Chromaform: Color in Sculpture, an exhibition of sculpture in which color is an essential element, comes to the Mount Holyoke College Art Museum on April 8. Organized by the Art Gallery at the University of Texas at San Antonio, Chromaform features work by thirteen emerging and midcareer contemporary sculptors from the United States and Mexico. A 56-page color catalogue accompanies the exhibition.

Museum Director Marianne Doezema says the museum is hosting Chromaform because "we're interested in sculpture shows, but they're relatively rare because sculpture is so awkward to handle." Doezema says that when she showed the proposal for Chromaform to sculpture professor Joe Smith, he was excited about the list of artists and felt that Chromaform would offer students a chance to spend significant time with work that they would otherwise have to go to New York City to see.

As curator Frances Colpitt writes in her catalogue essay, "the sculptures in Chromaform: Color in Sculpture are not merely colored but of and about color as much as they are about materials and space, the more traditional concerns of sculptors." In many cultures, she notes, polychrome sculpture has been the norm, but in most periods of Western art it has been the exception. This rejection of color in sculpture, Colpitt contends, "stems from the Western predilection for purity." She cites as one example the twentieth-century sculptor Constantin Brancusi, who called for truth to materials--for allowing materials to remain in their "natural" state, without the application of color.

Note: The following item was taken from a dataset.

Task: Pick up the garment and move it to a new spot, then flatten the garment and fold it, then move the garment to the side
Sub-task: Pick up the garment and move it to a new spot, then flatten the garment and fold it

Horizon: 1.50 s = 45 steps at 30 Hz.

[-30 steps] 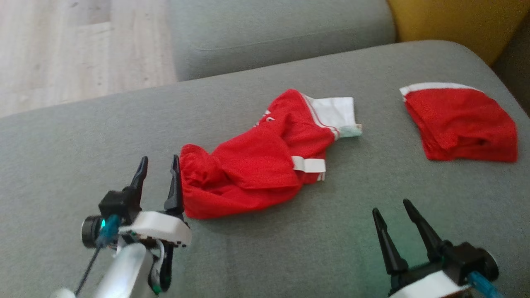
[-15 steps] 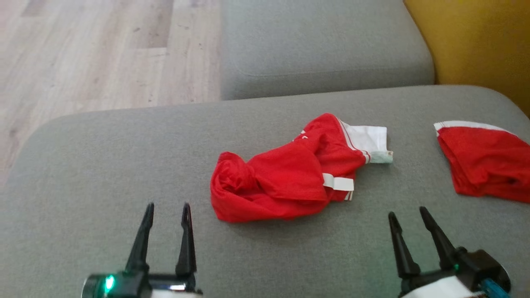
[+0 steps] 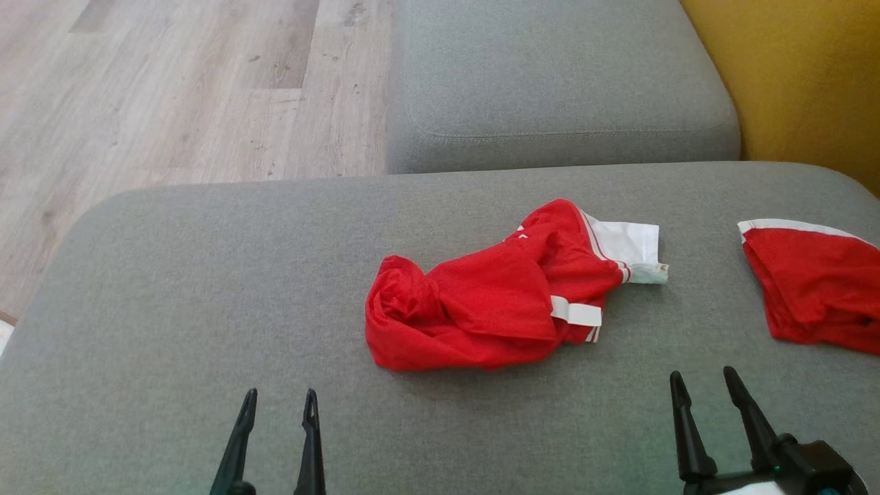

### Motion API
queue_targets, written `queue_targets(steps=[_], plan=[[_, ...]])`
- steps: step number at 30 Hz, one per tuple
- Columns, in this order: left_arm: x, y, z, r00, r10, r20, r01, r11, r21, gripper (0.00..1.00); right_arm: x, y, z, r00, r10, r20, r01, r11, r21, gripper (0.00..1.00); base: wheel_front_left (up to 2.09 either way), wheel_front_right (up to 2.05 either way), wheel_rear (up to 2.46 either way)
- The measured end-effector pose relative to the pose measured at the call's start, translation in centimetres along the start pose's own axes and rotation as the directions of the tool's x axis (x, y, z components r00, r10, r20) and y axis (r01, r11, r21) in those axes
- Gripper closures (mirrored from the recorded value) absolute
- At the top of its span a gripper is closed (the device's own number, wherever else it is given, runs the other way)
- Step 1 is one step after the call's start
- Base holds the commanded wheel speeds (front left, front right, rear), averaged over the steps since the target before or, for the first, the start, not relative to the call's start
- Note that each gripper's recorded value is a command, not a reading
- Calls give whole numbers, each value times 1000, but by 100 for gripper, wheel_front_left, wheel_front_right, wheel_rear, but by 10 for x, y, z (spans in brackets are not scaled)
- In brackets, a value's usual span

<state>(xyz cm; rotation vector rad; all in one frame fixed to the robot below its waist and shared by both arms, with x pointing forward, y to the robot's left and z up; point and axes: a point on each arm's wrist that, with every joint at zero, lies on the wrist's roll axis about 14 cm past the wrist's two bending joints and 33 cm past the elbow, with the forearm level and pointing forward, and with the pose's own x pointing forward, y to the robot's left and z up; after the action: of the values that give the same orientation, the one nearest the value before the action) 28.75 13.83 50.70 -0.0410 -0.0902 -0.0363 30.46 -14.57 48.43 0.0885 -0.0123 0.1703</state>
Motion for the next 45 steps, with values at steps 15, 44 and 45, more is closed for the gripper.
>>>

Things changed in the 1960s, when color burst upon the sculpture scene in the works of Minimalists like Donald Judd, who had his pieces fabricated from such nontraditional materials as fluorescent Plexiglas and color-anodized aluminum. Colpitt notes that "Judd's example and his crusade for the acceptance of color in sculpture are crucial to the developments of the 1990s." She sees his influence in the work of Chromaform sculptor John McCracken, who envelops planks of wood in fiberglass, covers them with pigmented resin, and finally sands and polishes them to a smooth, shiny finish. Another Chromaform participant, New York sculptor Lillian Ball, also treats color itself as a raw material. Her pigmented silicone-rubber sculptures are made by casting the hollow spaces of common household forms, such as bathroom-sink basins.

Several of the sculptors in Chromaform construct their work from mass-produced domestic objects. Chris Finley of Peengrove, California, splashes together the pastel colors of shower-curtain rings, Tupperware tubs, flower pots, and other quotidian plastic stuff in quirky, playful assemblages that viewers are free to take apart and reconfigure. Brooklyn resident Jessica Stockholder began her career as a painter; not surprisingly, her wall-mounted sculptures combining brightly colored storage crates, wire mesh, yarn, and plastic fruit recall still-life paintings. The color orange gets an enthusiastic thumbs-up from Melanie Smith, a British artist now living in Mexico City, in her wall-mounted juxtapositions of everything and anything that's made of orange plastic.

Thematically and stylistically, the work in Chromaform reflects the diversity of the contemporary art world, in which no single style or movement holds sway. Strains of Pop art can be discerned in Los Angeles artist George Stoll's replicas of Tupperware and rolls of toilet paper. And echoes of Minimalism turn up not only in McCracken's planks but also in the quiet, elegant work of Chicagoan Richard Rezac, whose painted-wood abstractions recall the forms of architecture and furniture.

Chromaform: Color in Sculpture will be on view at the Mount Holyoke College Art Museum from April 8 through May 28, 2000. On Thursday, April 13, at 4:30 pm, award-winning sculptor and Chromaform participant Lillian Ball will give a talk titled "The Virtual Life of Sculpture: Computer Animation and Installation" in Gamble Auditorium. An opening reception will follow from 5:30 to 7:00 pm.